## YOUR INSTRUCTIONS
How many of the lines below include "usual"? Give the number and no other words.

Excerpts from a dataset
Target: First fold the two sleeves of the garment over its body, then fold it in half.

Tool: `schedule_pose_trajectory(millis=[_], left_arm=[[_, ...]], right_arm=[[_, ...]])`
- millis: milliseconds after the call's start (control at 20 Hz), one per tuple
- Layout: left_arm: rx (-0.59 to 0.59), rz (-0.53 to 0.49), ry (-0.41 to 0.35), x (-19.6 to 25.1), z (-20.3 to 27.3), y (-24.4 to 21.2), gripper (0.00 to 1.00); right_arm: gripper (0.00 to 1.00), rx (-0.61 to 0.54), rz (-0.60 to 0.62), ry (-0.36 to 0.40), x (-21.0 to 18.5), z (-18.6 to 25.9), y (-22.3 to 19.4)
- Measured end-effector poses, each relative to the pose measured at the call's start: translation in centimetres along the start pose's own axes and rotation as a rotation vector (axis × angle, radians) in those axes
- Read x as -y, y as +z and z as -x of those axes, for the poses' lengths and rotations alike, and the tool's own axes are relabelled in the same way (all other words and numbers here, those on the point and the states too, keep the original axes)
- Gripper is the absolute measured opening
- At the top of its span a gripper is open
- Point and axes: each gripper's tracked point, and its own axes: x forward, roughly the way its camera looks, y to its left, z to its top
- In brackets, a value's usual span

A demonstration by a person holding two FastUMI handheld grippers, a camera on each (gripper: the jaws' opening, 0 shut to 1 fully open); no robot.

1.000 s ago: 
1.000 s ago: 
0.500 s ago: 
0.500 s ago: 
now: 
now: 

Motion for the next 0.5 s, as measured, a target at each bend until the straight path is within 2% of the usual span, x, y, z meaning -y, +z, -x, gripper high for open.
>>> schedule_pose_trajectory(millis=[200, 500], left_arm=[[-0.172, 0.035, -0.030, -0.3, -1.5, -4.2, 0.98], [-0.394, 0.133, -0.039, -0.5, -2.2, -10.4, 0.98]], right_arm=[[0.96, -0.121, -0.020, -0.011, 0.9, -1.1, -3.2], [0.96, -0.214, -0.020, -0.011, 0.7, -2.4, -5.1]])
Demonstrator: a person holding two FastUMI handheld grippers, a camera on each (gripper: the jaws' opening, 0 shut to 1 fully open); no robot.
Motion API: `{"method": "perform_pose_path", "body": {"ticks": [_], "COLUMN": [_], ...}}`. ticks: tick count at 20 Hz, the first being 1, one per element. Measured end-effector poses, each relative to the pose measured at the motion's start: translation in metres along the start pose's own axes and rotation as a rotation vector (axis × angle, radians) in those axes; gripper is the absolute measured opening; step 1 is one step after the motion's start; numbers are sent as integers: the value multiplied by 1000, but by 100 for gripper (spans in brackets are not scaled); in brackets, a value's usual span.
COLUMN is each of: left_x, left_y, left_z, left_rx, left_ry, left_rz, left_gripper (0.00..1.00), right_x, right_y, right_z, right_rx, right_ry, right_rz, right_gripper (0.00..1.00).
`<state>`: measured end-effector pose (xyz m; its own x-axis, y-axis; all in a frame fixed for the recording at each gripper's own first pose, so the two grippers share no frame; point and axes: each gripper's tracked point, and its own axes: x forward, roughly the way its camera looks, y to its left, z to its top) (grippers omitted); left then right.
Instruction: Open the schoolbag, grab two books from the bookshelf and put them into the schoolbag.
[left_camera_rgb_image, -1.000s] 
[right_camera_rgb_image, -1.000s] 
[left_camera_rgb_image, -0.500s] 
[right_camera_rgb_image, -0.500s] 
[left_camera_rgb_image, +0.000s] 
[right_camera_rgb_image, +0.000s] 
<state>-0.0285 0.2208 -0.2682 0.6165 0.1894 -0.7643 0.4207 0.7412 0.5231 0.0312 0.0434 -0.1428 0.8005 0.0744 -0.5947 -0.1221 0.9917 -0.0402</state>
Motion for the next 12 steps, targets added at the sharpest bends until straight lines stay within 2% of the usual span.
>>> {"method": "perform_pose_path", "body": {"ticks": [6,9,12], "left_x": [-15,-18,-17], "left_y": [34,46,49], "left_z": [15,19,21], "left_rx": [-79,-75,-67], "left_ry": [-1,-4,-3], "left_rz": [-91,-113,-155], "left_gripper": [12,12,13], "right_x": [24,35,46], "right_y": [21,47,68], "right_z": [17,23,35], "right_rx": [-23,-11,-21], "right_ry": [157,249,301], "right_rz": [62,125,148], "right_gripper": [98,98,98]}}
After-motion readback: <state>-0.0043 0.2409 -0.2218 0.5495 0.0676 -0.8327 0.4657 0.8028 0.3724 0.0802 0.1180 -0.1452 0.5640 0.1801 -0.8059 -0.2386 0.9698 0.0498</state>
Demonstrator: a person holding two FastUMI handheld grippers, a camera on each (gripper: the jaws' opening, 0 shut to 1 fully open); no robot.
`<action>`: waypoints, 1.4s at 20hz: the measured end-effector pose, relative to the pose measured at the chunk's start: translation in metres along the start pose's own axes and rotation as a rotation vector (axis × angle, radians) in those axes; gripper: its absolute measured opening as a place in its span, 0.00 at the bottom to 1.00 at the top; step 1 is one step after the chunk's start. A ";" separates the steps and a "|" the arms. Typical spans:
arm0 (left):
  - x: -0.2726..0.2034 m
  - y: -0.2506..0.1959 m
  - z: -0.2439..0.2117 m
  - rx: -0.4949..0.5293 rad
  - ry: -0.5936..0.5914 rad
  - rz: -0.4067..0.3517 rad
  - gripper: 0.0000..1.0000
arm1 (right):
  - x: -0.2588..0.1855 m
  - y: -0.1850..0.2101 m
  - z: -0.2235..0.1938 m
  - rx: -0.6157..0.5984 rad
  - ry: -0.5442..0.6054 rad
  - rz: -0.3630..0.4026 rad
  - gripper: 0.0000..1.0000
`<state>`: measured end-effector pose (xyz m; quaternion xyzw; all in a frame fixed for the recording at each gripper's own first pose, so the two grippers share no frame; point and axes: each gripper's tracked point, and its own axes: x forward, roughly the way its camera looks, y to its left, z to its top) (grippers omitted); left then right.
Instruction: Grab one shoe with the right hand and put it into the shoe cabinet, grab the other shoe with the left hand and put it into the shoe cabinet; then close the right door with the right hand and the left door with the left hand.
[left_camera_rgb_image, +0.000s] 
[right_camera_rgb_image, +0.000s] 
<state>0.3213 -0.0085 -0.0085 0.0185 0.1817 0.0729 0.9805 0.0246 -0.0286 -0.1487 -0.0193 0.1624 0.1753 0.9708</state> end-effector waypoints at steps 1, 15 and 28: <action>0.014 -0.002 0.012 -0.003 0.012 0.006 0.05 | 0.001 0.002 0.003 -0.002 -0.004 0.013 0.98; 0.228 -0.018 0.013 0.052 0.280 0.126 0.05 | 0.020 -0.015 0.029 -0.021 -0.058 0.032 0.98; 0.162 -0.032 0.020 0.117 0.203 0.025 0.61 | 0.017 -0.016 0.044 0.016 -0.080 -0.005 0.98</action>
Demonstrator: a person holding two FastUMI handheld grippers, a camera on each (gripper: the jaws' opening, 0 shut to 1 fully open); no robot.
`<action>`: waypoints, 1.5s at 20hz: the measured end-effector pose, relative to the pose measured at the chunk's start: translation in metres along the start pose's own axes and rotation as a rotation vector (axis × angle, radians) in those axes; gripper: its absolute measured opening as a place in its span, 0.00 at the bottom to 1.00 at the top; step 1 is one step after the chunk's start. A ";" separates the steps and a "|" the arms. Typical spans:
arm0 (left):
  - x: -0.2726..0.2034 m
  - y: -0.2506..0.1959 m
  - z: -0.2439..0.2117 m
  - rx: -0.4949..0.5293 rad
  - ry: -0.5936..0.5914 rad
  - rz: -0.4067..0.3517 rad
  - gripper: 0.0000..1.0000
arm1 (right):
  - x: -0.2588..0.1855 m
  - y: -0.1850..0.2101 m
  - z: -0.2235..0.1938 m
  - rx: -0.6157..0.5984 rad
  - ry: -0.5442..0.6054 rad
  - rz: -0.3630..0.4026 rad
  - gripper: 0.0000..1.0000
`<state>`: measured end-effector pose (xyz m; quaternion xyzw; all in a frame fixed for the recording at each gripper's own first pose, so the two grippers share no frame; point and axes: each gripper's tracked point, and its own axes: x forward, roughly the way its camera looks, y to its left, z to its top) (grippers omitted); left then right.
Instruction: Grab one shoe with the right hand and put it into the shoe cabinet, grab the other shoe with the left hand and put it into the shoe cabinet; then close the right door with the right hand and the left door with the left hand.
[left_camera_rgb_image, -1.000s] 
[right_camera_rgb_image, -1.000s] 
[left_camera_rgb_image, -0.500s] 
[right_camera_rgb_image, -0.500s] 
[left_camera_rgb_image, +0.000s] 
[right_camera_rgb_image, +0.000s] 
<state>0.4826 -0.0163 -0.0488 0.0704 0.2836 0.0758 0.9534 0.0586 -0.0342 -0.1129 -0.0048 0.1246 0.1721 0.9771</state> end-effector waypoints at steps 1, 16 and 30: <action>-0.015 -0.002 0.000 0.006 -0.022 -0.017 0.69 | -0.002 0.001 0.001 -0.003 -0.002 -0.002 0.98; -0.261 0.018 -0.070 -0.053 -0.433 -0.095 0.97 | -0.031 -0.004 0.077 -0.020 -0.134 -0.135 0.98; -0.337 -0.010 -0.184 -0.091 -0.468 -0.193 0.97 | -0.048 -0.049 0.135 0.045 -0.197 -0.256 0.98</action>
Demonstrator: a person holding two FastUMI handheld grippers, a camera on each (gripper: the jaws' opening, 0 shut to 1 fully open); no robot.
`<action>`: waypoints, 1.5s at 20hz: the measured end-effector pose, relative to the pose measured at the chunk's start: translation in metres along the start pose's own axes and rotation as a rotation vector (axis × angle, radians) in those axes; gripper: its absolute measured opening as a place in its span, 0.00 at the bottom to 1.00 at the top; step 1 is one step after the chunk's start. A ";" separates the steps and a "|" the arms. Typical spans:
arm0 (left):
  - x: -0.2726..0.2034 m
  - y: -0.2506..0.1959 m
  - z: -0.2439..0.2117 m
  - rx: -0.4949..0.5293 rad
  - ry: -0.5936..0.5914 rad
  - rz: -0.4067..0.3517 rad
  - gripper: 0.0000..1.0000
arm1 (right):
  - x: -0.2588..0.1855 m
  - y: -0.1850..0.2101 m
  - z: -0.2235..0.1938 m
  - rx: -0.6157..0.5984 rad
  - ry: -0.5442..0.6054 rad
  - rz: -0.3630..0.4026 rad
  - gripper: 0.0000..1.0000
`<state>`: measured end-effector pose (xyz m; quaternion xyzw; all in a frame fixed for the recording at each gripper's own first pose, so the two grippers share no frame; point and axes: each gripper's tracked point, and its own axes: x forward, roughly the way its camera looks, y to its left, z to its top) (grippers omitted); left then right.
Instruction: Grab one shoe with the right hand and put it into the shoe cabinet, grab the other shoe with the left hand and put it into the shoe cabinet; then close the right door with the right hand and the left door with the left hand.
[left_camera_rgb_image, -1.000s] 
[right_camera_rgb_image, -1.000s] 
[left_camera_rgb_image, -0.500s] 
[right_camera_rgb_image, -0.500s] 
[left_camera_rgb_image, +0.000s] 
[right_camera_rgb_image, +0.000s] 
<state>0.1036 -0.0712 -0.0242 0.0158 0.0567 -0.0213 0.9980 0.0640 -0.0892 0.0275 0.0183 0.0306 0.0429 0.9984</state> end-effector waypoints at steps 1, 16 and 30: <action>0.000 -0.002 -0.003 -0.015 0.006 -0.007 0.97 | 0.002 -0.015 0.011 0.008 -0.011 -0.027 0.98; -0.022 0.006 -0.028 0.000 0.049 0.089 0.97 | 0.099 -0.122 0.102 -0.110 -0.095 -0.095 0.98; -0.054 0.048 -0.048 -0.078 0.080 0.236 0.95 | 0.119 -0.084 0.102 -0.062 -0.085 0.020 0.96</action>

## COMPLETED EXERCISE
4